She’s a Baby!

The pro-life movement needs us to speak out—with our votes, and with our voices. In a culture that spreads lies — that abortion helps the mother, that an “unwanted” child wouldn’t want to be born, anyway, and that the mother only carries a “blob of tissue” in her womb — we are needed to help spread the truth about abortion. And we can start with the most obvious truth: that what the pro-abortion side conveniently calls “the product of conception”, an embryo, or a fetus is really a baby.

At conception, this person inside the mother’s womb is already set to be either a tiny boy or a tiny girl. By five weeks, its heart is beating beneath its mother’s. It’s a baby.[1]

By nine weeks, he has fingers that he can curl around something placed in his palm. Later, that “something” will be a mother’s or father’s finger. He’s a baby.

By ten weeks, she will begin to develop Mother’s deep brown eyes — or Daddy’s hazel ones — or great-great grandma’s gray-blues. By fourteen weeks, she can move her hands and might even suck her thumb. She’s a baby.

By fifteen weeks, the mother might feel flutters and wiggles inside her womb. The mother doesn’t choose when the baby will move. It’s not her choice. The little human being growing inside her has a mind of his own. He’s a baby.

By sixteen weeks, this tiny person can get a case of the hiccups. By nineteen weeks, she sleeps in her favorite position, wakes, and sleeps again. She’s a baby.

By twenty-three weeks, he can hear his mother’s and father’s voices reading, singing, and talking to him lovingly. He’s a baby.

By twenty-four weeks, the baby is considered viable. But even before that, when she is still within the protection of her mother’s womb, she begins to learn the sound of her mother’s voice. She sucks her thumb. Her heart beats steadily. She wakes and sleeps. She moves on her own. She needs nutrition.

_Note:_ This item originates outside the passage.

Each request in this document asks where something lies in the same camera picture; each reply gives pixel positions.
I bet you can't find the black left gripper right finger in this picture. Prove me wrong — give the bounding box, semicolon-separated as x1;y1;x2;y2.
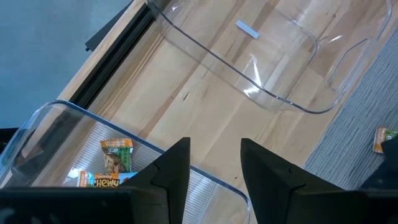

She’s a baby. And giving her another name in an attempt to make her sound less cute, cuddly, and dependent on our love, care, and protection will not change that.

To women considering abortion — there are better options. There are crisis pregnancy centers and ministries and churches full of people who want to help you and your baby. And there are families everywhere who would love nothing more than to give your baby a loving home should you choose not to raise him or her.  Don’t be afraid of embarrassment. Nine months of open embarrassment in front of peers — or even intense pressure from beloved family members for a time — is nothing compared to a lifetime of guilt forcing you to hide and hurt. The way your friends and family treat you because of the baby is their choice, and they will be held accountable for their treatment of you in the end. You will be held accountable for the choices you make regarding the safety and care of the baby in your womb.

To any woman who is already hurting from an abortion…you are a victim of abortion, too. There is healing for you. There is Project Rachel, a Catholic ministry created to help women who have suffered abortions to heal. You can find it at www.hopeafterabortion.com . There is also the National Office of Post-Abortion Reconciliation and Healing; they can be contacted for help at www.noparh.org . God is merciful, and He loves you deeply.  Forgiveness and healing are there for the asking.

For anyone who considers voting for pro-choice politicians in the future: if pro-choice politicians are elected to office, more women will be lied to — told the tiny, growing people inside their wombs are not really babies — when those babies and their mothers are at their most vulnerable point. More babies will be lost, and more mothers will be wounded because of the actions of elected pro-choice politicians. We hold the lives of those babies — and the well-being of their mothers — in our hands every time we go to the polls.


[1] All developmental timelines are taken from www.pregnancy.org, accessed 1/27/08.